For me, tonight, I’ll be looking at two leaders, Rishi Sunak and Keir Starmer, and I'd like viewers to feel they have seen character as well as policy, the human qualities of leadership - a sense of their natural responses and how they might be if you met them in real life. TV cameras can capture every glance or shift of expression. It's as close as most people are going to get to them.
The questions they’ll face are primarily from the live audience. I'm a conduit - there on behalf of the questioners, to make sure they get answers, and to get as much as we can out of these two people on behalf of everyone watching.
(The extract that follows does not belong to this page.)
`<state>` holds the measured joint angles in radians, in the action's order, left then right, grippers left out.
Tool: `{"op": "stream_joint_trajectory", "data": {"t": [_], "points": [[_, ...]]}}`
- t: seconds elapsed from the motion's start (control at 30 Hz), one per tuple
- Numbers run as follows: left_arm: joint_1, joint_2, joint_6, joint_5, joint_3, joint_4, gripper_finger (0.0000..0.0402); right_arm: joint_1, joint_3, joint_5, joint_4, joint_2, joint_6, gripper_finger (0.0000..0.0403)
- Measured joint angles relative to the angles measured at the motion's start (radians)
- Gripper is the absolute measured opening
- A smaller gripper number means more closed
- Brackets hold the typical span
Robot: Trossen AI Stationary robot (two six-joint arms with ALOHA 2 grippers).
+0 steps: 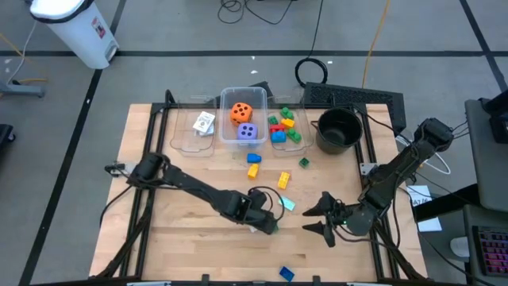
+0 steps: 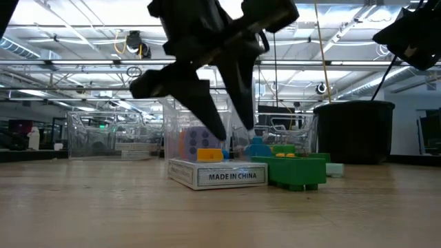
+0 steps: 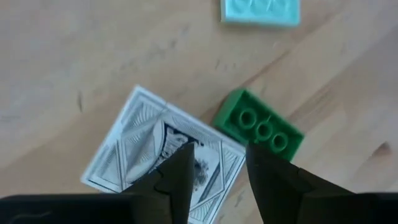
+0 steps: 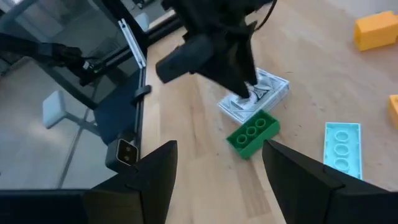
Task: Pick & Place Toys
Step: Put the black deck of cards into the left transparent bin
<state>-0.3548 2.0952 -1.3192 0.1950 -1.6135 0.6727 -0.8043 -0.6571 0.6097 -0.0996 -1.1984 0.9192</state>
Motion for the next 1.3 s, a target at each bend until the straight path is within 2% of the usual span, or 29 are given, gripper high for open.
{"op": "stream_joint_trajectory", "data": {"t": [0.23, 0.37, 0.57, 0.77, 0.93, 1.07, 1.3], "points": [[0.000, 0.048, -0.021, -0.073, 0.000, -0.001, 0.0158, 0.000, 0.000, -0.002, 0.022, 0.000, 0.000, 0.0228], [-0.002, 0.047, 0.006, -0.104, 0.000, 0.054, 0.0159, 0.000, 0.000, -0.003, 0.023, 0.000, 0.000, 0.0228], [-0.005, 0.035, 0.033, -0.213, -0.003, 0.248, 0.0159, 0.000, 0.000, 0.003, 0.032, 0.000, -0.019, 0.0228], [-0.026, 0.035, 0.022, -0.256, -0.003, 0.468, 0.0159, 0.005, 0.000, 0.021, 0.031, 0.000, -0.027, 0.0228], [-0.043, 0.002, -0.045, -0.254, 0.004, 0.537, 0.0159, 0.013, 0.000, 0.021, 0.033, 0.000, -0.027, 0.0228], [-0.068, -0.087, -0.133, -0.217, 0.002, 0.542, 0.0159, 0.023, 0.000, 0.020, 0.036, 0.000, -0.026, 0.0228], [-0.171, -0.221, -0.493, -0.079, 0.002, 0.568, 0.0159, 0.049, 0.000, 0.019, 0.037, 0.000, -0.027, 0.0228]]}}
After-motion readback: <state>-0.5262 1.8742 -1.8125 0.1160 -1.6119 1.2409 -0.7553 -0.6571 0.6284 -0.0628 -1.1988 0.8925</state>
These formats are, I hope, helpful in reaching people who might not have consumed much else from the campaign. It’s a peak evening slot and just over a week left of the campaign to run.
On election night itself, I won’t stay up because I’ll be presenting the Today programme bright and early the next morning. I’ll be in bed by 8pm, before the exit poll comes out. That might sound odd but once you see those indications emerge at 10pm it’s very hard to sleep. I know the difference in how my brain feels if I've had five rather than six hours of sleep and the morning of the 5 July will be extremely intense. So I will force myself to bed: hot bath with bath oils and into my pyjamas. When my alarm goes off at 2am I’ll tune into the live election coverageand creep around as usual for early shifts, trying not to wake my husband. Obviously there will be a lot to take in. We have a live election database, a system that results get fed into, as well as analysis from election guru Professor Sir John Curtice.
Working in news has for me always meant odd and anti-social shifts, which I accepted long ago as part of my working life. Sometimes my husband and I will be little more than ships in the night for a few days at a time. But Today Programme presenting shifts can also be child-friendly: when my sons were little I used to have a nap after work and then pick them up from school, which so many working parents can’t do. This last month has had a different and unusual mix of demands on me, in that the election campaign came just as a book I have worked on for the last three years was being published. But right now, the main and primary task is the Prime Ministerial debate. I’ll be breathing again by 9.30pm tonight.